Exact solutions describing very slow layer oscillations in a shadow reaction-diffusion system
Shin-Ichiro Ei, Yasuhito Miyamoto, Tatsuki Mori
TL;DR
This work analyzes a shadow activator-inhibitor reaction-diffusion system and constructs exact single- and multi-layer stationary solutions. It proves Hopf bifurcations as the time constant $\tau$ crosses a critical value, yielding oscillations with period $2\pi/\lambda_{I}$ that are exponentially slow in $\varepsilon$, i.e., $O\left(e^{C/\varepsilon}\right)$. The authors derive exact critical values and periods, establish metastability for multi-layer states, and predict anti-phase horizontal oscillations of layers, all supported by numerical simulations that corroborate the theory.
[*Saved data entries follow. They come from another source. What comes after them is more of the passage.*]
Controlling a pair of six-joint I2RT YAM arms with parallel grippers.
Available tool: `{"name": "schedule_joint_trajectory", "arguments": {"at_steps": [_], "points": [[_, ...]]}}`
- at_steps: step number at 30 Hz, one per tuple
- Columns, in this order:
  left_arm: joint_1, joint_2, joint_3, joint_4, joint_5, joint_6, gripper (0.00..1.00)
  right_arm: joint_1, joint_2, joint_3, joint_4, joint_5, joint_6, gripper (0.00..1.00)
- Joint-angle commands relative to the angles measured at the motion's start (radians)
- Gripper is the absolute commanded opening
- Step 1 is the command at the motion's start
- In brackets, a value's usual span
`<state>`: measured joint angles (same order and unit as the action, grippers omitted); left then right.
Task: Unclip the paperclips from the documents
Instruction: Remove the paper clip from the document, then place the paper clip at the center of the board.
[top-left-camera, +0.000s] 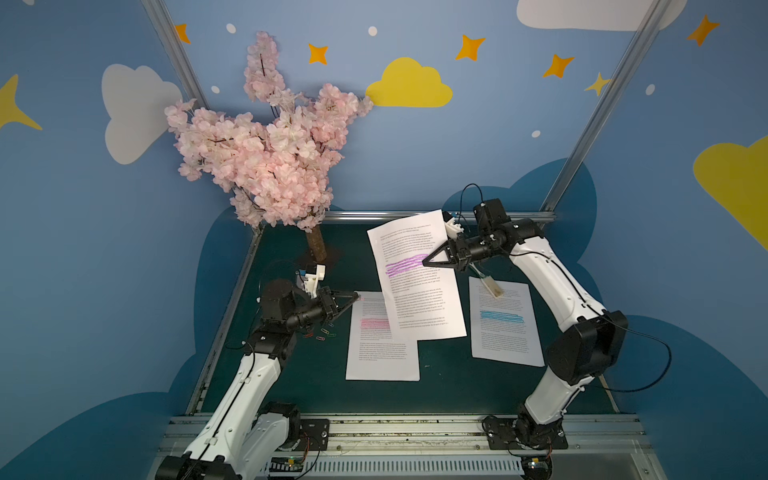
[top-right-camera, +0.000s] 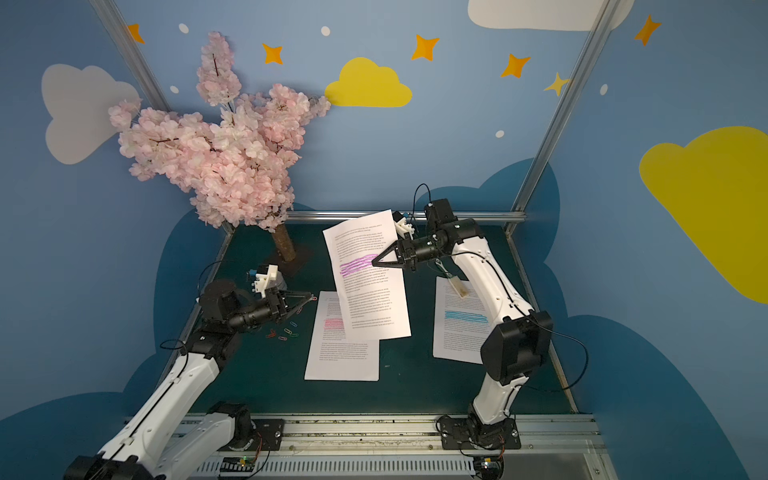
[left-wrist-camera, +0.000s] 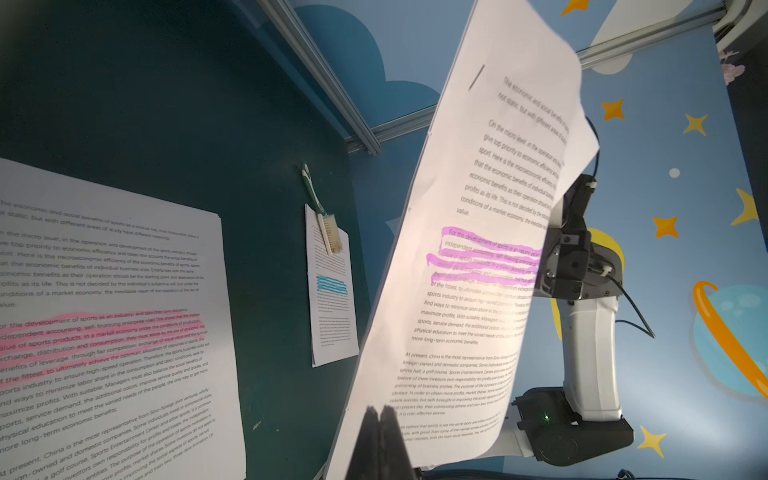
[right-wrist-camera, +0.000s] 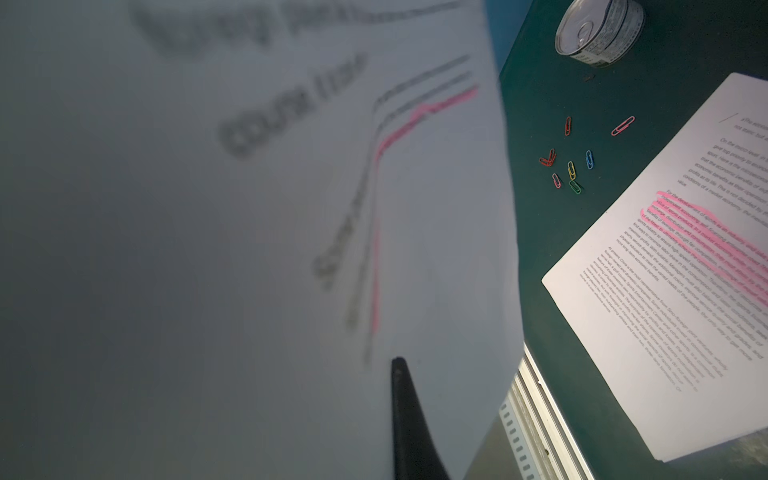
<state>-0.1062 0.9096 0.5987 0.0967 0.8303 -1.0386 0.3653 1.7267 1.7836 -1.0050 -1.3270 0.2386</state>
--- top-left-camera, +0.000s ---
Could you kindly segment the purple highlighted paper document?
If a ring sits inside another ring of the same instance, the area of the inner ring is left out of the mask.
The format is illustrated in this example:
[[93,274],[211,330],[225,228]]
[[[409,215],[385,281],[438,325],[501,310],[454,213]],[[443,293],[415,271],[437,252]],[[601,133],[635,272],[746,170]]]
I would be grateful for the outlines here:
[[393,335],[415,341],[465,337],[454,272],[423,265],[448,239],[442,212],[393,220],[367,235]]

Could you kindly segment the pink highlighted paper document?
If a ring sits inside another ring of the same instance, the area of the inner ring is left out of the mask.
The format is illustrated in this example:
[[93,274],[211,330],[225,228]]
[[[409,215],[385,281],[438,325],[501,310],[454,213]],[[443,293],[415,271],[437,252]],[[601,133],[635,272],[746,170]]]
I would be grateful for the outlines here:
[[420,380],[417,341],[395,337],[380,292],[358,292],[352,306],[345,379]]

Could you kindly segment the blue highlighted paper document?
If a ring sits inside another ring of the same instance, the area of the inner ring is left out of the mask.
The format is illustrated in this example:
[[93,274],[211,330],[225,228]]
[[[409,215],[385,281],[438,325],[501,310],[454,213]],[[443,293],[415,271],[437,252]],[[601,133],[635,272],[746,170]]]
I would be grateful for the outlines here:
[[479,278],[469,279],[472,357],[544,367],[529,286],[505,281],[499,285],[503,295],[495,298]]

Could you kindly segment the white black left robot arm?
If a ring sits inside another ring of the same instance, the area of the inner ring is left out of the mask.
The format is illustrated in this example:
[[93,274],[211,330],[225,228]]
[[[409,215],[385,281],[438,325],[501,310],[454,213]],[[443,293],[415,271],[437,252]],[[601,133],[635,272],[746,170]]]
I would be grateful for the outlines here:
[[359,294],[320,287],[311,295],[295,283],[270,282],[261,296],[261,323],[245,341],[230,387],[205,427],[180,456],[167,456],[157,479],[258,479],[272,456],[301,441],[293,404],[262,403],[290,359],[299,335],[348,311]]

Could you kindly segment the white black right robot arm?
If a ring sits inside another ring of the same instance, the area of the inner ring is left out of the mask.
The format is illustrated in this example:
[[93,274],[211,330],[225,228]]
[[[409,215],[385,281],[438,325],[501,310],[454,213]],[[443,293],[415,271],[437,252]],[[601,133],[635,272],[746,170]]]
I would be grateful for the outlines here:
[[620,311],[607,311],[578,283],[534,220],[511,218],[498,199],[476,205],[473,212],[478,229],[474,236],[444,212],[448,238],[422,263],[463,271],[473,263],[505,257],[526,275],[561,334],[547,348],[546,371],[519,410],[514,440],[530,449],[563,448],[567,407],[618,361],[628,320]]

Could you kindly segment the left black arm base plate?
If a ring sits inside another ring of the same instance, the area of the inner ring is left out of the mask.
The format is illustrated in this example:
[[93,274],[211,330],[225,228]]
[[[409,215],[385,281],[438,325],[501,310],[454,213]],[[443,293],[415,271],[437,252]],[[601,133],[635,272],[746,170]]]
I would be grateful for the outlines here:
[[289,426],[284,447],[288,451],[326,451],[330,436],[330,420],[327,418],[306,419]]

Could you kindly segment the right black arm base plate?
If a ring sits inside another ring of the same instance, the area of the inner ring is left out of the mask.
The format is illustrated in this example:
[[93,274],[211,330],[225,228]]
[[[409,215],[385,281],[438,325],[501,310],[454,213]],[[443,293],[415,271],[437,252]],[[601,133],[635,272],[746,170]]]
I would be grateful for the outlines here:
[[488,415],[481,420],[481,427],[491,450],[568,448],[561,419],[541,425],[527,415],[520,418]]

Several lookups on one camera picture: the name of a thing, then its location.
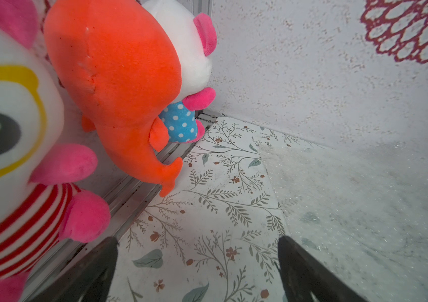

The results illuminate the mechanism by which slow layer oscillations arise from single-layer dynamics and provide a precise, verifiable framework for pattern evolution in shadow RD systems, with potential extensions to related activator-inhibitor models and reduced low-dimensional descriptions.
Abstract
We show in a rigorous way that a stable internal single-layer stationary solution is destabilized by the Hopf bifurcation as the time constant exceeds a certain critical value. Moreover, the exact critical value and the exact period of oscillatory solutions can be obtained. The exact period indicates that the oscillation is very slow, i.e., the period is of order $O(e^{C/\varepsilon})$. We also rigorously prove that Hopf bifurcations from multi-layer stationary solutions occur. In this case anti-phase horizontal oscillations of layers are shown by formal calculations. Numerical experiments show that the exact period agrees with the numerical period of a nearly periodic solution near the Hopf bifurcation point. Anti-phase (out of phase) horizontal oscillations of layers are numerically observed.